Drosophila tem sido muito utilizado como sistema modelo para estudar o desenvolvimento, principalmente devido à facilidade com que é geneticamente tratável. Ao longo dos anos, uma infinidade de cepas mutantes e truques técnicos foram desenvolvidos para permitir perguntas sofisticado para ser feita e respondida em um período razoável de tempo. Intuição fundamental para a interação dos componentes de todos os conhecidos principais vias de sinalização foi obtida em frente e verso, estudos genéticos Drosophila. O olho da mosca tem provado ser excepcionalmente adequado para análise mutacional, uma vez que, sob condições de laboratório, as moscas podem sobreviver sem os olhos funcionais. Além disso, a superfície do olho do inseto é composto por cerca de 800 olhos de cada unidade (facetas ou omatídeos) que formam uma superfície regular, lisa, quando observadas através de microscópio de dissecação. Assim, é fácil de ver se uma mutação poderia afetar o desenvolvimento do olho ou crescimento por externamente procurando a perda da superfície lisa (fenótipo "olho áspero"; Fig. 1.) Ou tamanho do olho em geral, respectivamente (para exemplos de telas com base em morfologia externa dos olhos ver, por exemplo 1). Subseqüentes análises detalhadas de fenótipos olho exigem a incorporação de fixação, de plástico e fino corte dos olhos dos adultos.

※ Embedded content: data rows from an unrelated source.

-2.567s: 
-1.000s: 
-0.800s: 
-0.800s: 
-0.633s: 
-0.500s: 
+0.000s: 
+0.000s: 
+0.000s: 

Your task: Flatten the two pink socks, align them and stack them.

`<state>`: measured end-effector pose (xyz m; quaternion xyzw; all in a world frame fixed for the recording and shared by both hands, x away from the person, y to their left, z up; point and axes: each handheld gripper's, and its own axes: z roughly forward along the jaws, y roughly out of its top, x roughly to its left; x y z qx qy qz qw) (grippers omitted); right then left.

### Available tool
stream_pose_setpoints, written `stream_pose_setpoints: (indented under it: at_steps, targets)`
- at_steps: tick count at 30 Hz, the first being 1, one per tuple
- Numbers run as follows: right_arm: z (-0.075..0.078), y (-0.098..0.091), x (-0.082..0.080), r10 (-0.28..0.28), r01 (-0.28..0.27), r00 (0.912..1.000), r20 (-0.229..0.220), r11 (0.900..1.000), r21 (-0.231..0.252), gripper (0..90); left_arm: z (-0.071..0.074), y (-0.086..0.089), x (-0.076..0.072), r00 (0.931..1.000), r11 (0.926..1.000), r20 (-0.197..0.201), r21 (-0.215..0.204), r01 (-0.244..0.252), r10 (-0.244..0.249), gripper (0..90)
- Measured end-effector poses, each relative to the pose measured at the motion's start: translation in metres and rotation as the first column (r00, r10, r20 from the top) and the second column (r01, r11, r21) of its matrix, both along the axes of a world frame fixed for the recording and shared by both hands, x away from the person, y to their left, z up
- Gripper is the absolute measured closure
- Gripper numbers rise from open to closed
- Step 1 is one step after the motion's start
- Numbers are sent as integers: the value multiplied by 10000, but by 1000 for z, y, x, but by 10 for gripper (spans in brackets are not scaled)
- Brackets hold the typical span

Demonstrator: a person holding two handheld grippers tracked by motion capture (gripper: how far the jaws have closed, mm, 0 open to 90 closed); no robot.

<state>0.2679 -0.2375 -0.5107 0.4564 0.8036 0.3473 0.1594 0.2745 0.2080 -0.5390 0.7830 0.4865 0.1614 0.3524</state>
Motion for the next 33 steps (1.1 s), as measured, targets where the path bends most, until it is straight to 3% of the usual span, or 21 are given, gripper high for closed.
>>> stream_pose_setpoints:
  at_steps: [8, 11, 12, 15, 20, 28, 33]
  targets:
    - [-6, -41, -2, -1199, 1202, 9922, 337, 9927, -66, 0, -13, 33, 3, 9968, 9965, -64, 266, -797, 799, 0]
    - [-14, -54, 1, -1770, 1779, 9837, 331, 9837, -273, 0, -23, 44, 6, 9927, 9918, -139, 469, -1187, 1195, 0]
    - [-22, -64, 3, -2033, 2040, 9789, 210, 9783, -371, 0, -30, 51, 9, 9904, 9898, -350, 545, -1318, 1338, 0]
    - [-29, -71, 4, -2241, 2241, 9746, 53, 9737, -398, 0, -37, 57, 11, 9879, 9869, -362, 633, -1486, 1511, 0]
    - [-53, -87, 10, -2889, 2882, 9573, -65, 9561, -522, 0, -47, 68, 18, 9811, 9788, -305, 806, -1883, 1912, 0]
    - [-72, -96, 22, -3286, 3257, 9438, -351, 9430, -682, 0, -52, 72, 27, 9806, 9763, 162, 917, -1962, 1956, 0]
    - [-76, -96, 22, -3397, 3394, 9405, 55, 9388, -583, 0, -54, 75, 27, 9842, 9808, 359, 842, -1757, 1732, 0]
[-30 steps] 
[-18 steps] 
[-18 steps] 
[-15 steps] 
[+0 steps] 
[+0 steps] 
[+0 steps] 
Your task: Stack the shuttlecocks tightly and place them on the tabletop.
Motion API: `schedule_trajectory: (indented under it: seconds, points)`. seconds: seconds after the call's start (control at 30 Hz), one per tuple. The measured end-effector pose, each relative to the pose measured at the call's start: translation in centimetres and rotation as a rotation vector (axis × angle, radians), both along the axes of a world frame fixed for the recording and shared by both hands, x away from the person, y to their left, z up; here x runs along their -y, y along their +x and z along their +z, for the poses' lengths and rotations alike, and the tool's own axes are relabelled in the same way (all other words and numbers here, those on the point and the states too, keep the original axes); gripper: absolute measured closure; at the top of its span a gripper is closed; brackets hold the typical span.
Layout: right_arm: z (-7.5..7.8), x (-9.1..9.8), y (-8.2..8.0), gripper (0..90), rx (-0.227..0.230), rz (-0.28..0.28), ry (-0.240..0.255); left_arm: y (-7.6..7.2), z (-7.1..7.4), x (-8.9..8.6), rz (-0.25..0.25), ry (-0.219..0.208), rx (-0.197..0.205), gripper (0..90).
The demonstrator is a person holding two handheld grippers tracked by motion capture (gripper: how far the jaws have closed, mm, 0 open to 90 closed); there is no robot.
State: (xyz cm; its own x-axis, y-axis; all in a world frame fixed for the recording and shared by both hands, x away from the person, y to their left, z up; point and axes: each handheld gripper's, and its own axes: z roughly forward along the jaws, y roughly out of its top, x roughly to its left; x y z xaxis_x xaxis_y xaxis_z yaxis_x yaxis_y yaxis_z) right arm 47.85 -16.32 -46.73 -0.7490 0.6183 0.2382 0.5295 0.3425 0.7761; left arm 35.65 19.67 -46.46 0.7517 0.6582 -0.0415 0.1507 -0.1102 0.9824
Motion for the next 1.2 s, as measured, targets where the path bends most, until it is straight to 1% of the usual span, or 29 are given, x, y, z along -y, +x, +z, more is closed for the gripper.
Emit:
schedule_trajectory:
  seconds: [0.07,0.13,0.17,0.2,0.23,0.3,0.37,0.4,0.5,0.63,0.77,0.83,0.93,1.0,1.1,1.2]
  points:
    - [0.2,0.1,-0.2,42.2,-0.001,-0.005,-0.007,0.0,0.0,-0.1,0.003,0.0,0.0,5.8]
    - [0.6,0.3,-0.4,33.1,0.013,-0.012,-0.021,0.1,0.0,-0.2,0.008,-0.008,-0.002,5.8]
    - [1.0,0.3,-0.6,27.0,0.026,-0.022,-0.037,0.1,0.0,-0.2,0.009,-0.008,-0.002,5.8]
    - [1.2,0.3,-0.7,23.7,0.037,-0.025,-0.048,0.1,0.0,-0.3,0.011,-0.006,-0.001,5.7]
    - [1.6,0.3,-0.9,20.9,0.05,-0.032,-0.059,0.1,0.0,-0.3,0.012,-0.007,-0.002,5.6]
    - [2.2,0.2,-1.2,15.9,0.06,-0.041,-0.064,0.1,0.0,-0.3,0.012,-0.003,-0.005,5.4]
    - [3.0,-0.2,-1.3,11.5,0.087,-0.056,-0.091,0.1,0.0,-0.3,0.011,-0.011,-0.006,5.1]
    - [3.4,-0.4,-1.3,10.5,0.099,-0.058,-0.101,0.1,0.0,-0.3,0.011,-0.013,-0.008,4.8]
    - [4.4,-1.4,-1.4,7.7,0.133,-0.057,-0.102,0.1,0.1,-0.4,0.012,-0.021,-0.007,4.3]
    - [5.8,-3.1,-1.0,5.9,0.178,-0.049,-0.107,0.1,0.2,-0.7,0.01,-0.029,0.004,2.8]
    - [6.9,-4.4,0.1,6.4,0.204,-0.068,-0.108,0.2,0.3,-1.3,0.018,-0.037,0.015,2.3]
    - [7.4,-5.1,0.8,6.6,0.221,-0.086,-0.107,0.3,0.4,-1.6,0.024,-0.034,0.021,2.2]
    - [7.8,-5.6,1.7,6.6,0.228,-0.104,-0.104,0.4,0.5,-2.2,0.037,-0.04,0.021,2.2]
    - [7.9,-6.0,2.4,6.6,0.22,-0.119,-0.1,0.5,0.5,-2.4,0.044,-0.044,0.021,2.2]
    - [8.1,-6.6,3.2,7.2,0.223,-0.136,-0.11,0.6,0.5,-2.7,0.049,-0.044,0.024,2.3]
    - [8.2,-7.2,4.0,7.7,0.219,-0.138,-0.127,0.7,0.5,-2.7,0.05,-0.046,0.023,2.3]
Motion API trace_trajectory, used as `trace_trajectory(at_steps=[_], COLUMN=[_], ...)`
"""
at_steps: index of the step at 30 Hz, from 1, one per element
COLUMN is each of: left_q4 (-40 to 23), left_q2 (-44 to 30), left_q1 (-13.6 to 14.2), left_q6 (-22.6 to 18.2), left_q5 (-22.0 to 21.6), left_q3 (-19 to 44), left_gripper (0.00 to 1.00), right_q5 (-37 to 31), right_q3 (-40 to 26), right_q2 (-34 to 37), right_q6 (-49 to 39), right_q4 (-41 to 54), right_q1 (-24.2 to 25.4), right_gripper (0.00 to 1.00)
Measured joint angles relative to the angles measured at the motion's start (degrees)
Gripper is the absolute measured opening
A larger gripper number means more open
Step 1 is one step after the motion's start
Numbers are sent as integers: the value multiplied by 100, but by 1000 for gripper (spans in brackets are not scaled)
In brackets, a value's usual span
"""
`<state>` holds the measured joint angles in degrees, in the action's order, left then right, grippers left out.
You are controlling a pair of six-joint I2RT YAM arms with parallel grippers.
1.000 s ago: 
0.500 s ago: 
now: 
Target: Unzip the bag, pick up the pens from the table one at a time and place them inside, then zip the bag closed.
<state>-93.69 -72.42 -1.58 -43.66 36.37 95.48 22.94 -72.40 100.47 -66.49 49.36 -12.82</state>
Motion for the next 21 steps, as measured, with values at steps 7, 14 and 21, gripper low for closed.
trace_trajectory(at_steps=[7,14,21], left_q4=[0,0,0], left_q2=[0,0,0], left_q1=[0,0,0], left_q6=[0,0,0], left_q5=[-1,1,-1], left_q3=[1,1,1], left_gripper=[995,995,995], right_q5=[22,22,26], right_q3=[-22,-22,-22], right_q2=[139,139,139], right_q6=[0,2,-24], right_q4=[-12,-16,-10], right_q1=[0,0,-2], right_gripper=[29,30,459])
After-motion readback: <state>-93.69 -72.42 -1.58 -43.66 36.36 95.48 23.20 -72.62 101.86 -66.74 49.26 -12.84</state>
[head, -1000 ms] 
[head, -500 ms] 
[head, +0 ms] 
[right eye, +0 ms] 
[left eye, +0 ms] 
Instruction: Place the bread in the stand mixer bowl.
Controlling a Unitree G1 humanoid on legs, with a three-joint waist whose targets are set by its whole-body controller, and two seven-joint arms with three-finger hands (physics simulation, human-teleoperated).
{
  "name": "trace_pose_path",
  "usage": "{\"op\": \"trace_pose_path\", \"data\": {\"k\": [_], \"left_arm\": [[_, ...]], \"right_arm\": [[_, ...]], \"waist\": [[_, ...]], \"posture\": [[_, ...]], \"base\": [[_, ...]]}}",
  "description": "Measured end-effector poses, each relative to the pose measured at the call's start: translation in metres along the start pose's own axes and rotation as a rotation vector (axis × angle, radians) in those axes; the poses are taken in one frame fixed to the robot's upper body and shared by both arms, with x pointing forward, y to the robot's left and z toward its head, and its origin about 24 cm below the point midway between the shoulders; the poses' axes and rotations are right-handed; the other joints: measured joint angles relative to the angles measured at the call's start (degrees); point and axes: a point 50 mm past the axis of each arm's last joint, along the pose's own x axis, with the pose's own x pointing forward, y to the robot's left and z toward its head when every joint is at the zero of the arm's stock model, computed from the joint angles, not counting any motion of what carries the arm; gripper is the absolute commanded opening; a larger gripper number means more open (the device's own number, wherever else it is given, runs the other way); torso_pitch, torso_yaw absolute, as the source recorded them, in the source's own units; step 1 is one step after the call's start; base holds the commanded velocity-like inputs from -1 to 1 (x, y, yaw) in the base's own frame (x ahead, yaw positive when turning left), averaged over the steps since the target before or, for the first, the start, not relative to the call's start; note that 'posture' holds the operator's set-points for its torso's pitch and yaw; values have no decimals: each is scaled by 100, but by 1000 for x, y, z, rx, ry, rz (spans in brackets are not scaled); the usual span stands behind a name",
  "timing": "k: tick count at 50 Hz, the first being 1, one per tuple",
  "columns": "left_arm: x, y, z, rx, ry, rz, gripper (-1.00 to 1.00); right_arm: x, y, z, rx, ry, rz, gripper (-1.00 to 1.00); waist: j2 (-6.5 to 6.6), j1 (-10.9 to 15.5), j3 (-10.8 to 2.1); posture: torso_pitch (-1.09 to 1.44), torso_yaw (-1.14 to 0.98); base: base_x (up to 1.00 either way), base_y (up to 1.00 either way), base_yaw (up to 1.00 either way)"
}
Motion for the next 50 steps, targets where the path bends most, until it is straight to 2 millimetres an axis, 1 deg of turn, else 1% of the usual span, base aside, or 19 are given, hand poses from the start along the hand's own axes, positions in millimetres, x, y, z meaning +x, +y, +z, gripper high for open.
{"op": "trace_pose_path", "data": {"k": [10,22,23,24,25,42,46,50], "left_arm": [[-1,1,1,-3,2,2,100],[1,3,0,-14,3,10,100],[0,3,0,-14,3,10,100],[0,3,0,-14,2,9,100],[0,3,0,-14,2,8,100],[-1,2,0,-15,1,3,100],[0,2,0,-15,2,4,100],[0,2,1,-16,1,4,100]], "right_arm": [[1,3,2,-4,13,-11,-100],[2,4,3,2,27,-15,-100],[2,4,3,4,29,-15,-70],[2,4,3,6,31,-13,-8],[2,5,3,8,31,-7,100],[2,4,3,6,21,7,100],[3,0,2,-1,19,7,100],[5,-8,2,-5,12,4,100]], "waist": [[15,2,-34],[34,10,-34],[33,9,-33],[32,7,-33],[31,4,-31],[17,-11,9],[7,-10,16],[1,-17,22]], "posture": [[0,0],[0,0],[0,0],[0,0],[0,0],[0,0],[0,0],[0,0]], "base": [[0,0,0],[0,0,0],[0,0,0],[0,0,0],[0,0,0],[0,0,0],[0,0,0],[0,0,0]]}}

O olho Drosophila desenvolve a partir do disco olho chamados imaginal, um saco de células epiteliais que proliferam e se diferenciam durante as fases de larva e pupa (para revisão ver 2, por exemplo). Cada omatídeo consiste de 20 células, incluindo oito fotorreceptores (PR-R ou células;. Fig 2), quatro células secretoras de lentes de cone, células de pigmento ("hexágono" em torno de R célula-cluster) e uma cerda. Os fotorreceptores de cada omatídeo, mais facilmente identificados por suas organelas luz sensível, o rhabdomeres, são organizados em um trapézio formado por seis "exterior" (R1-6) e dois "interior" fotorreceptores (R7 / 8; R8 [Fig. . 2] é debaixo R7 e, portanto, só visto nas seções de áreas mais profundas do olho). O trapézio de cada faceta é precisamente alinhados com os dos seus vizinhos e os eixos ântero-posterior e geral dorsoventral do olho (Fig. 3A). Em particular, os omatídeos do dorsal e ventral (setas pretas e vermelhas, respectivamente) metades do olho são imagens de espelho um do outro e correspondem a duas formas quirais estabelecido durante sinalização de célula planar polaridade (para revisão ver, por exemplo 3).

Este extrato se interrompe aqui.